— TASK REQUIREMENTS —
Print out each entry without alteration, and keep the pictures out.

*** STORED DATA ***

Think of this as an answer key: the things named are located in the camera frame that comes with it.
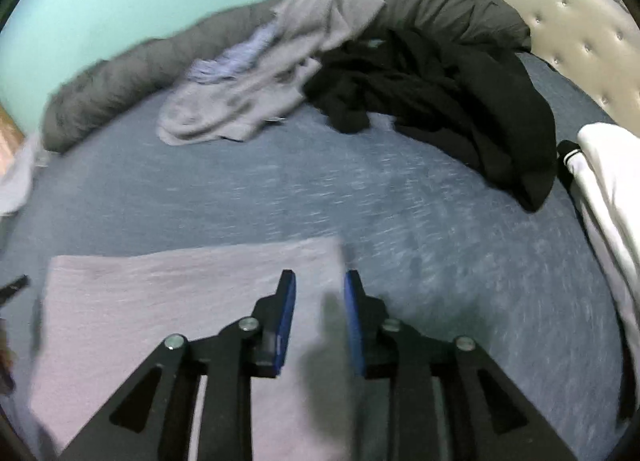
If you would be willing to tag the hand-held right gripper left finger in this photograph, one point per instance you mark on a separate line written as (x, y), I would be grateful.
(286, 321)

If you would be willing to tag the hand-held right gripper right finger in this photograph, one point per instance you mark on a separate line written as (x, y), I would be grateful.
(352, 321)

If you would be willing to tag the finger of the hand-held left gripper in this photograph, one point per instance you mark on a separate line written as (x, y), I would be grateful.
(12, 287)

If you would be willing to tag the light grey knit garment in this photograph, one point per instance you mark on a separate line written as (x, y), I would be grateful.
(175, 291)

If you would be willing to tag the light grey sheet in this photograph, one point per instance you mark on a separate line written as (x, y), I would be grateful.
(15, 176)

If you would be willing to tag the bed with blue sheet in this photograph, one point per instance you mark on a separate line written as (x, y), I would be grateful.
(250, 191)

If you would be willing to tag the black crumpled garment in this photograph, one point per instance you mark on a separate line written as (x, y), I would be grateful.
(450, 106)

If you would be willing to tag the dark grey rolled duvet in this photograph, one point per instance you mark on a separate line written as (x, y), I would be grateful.
(125, 76)

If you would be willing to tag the grey ribbed garment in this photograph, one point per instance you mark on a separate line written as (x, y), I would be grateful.
(280, 66)

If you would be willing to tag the pale folded garment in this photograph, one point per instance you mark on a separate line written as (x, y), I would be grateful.
(597, 226)

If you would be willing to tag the blue striped cloth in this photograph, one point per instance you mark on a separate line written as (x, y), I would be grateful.
(235, 56)

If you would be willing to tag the cream tufted headboard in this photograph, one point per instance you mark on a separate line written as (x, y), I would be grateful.
(575, 16)

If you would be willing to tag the wooden window frame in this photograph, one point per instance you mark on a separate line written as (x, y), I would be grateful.
(10, 123)

*** End of STORED DATA ***

— SOLUTION TO THE EXERCISE —
Think of this as an answer key: the things named are located in the camera frame that comes with it.
If you would be willing to tag the hand-held right gripper left finger in this photograph, one point per instance you mark on a separate line written as (x, y), I would be grateful.
(286, 321)

If you would be willing to tag the hand-held right gripper right finger in this photograph, one point per instance you mark on a separate line written as (x, y), I would be grateful.
(352, 321)

If you would be willing to tag the finger of the hand-held left gripper in this photograph, one point per instance you mark on a separate line written as (x, y), I would be grateful.
(12, 287)

If you would be willing to tag the light grey knit garment in this photograph, one point per instance you mark on a separate line written as (x, y), I would be grateful.
(175, 291)

If you would be willing to tag the light grey sheet in this photograph, one point per instance you mark on a separate line written as (x, y), I would be grateful.
(15, 176)

If you would be willing to tag the bed with blue sheet in this photograph, one point per instance you mark on a separate line written as (x, y), I would be grateful.
(250, 191)

If you would be willing to tag the black crumpled garment in this photograph, one point per instance you mark on a separate line written as (x, y), I would be grateful.
(450, 106)

If you would be willing to tag the dark grey rolled duvet in this photograph, one point per instance you mark on a separate line written as (x, y), I would be grateful.
(125, 76)

If you would be willing to tag the grey ribbed garment in this photograph, one point per instance you mark on a separate line written as (x, y), I would be grateful.
(280, 66)

If you would be willing to tag the pale folded garment in this photograph, one point per instance you mark on a separate line written as (x, y), I would be grateful.
(597, 226)

If you would be willing to tag the blue striped cloth in this photograph, one point per instance you mark on a separate line written as (x, y), I would be grateful.
(235, 56)

If you would be willing to tag the cream tufted headboard in this photograph, one point per instance you mark on a separate line written as (x, y), I would be grateful.
(575, 16)

If you would be willing to tag the wooden window frame in this photograph, one point per instance you mark on a separate line written as (x, y), I would be grateful.
(10, 123)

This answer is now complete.